*DIRECTIONS FOR THIS TASK*. Could you retype, exactly as written, every line from the top of the records through the line that contains "- Measured end-effector"?

[Dataset items]
= Beginning of Section =
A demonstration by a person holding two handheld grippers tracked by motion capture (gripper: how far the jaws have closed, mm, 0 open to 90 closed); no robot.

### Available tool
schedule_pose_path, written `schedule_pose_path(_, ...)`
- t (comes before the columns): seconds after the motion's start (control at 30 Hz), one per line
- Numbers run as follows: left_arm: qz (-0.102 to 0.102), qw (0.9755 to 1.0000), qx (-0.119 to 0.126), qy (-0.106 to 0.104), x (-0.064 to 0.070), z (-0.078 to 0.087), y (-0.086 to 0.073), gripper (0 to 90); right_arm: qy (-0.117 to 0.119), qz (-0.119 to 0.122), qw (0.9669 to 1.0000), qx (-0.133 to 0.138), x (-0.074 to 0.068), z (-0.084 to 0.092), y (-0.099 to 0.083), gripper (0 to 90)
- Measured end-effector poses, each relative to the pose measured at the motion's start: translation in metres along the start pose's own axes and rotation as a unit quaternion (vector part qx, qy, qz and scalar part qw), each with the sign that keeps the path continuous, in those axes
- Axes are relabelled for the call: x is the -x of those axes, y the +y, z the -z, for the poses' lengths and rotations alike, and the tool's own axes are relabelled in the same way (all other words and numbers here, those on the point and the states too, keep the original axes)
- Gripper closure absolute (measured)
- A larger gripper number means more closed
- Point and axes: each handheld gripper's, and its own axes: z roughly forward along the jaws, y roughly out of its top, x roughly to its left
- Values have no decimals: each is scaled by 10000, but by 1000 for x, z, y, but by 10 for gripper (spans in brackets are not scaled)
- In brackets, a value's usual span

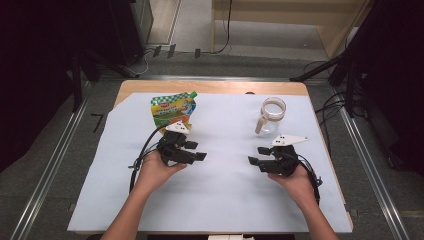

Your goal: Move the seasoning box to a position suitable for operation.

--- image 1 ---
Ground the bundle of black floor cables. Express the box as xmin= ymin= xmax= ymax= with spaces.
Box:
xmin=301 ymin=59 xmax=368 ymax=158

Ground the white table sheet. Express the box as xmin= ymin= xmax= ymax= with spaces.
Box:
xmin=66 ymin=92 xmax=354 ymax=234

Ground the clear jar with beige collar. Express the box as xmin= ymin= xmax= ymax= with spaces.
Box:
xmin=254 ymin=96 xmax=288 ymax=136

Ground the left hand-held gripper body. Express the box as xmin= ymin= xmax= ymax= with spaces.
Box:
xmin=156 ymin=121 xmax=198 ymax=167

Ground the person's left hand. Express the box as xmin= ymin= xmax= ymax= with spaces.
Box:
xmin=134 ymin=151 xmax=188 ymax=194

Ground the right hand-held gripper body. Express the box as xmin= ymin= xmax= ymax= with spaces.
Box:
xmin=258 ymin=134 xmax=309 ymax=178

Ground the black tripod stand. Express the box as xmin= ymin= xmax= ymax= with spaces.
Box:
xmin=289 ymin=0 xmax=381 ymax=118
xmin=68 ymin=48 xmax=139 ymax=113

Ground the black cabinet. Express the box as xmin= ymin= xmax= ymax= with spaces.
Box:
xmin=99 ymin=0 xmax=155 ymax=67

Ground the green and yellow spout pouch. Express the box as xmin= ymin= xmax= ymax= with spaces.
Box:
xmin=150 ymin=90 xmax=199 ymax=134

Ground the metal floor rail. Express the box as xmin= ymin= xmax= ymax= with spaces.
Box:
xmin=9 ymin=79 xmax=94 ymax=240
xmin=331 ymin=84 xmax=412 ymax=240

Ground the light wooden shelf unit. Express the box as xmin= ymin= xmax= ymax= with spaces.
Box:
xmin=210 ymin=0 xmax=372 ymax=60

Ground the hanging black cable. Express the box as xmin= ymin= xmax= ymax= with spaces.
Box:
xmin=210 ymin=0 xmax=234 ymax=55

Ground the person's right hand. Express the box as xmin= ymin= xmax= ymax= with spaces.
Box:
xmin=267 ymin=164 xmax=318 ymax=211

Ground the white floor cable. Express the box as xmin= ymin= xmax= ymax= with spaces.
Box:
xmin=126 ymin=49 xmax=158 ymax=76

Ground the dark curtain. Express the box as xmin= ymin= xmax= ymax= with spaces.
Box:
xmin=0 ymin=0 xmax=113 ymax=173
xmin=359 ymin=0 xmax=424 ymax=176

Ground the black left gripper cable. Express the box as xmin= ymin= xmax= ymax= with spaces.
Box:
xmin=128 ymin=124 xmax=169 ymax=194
= End of Section =
*YOUR RESPONSE*.
A demonstration by a person holding two handheld grippers tracked by motion capture (gripper: how far the jaws have closed, mm, 0 open to 90 closed); no robot.

### Available tool
schedule_pose_path, written `schedule_pose_path(_, ...)`
- t (comes before the columns): seconds after the motion's start (control at 30 Hz), one per line
- Numbers run as follows: left_arm: qz (-0.102 to 0.102), qw (0.9755 to 1.0000), qx (-0.119 to 0.126), qy (-0.106 to 0.104), x (-0.064 to 0.070), z (-0.078 to 0.087), y (-0.086 to 0.073), gripper (0 to 90); right_arm: qy (-0.117 to 0.119), qz (-0.119 to 0.122), qw (0.9669 to 1.0000), qx (-0.133 to 0.138), x (-0.074 to 0.068), z (-0.084 to 0.092), y (-0.099 to 0.083), gripper (0 to 90)
- Measured end-effector poses, each relative to the pose measured at the motion's start: translation in metres along the start pose's own axes and rotation as a unit quaternion (vector part qx, qy, qz and scalar part qw), each with the sign that keeps the path continuous, in those axes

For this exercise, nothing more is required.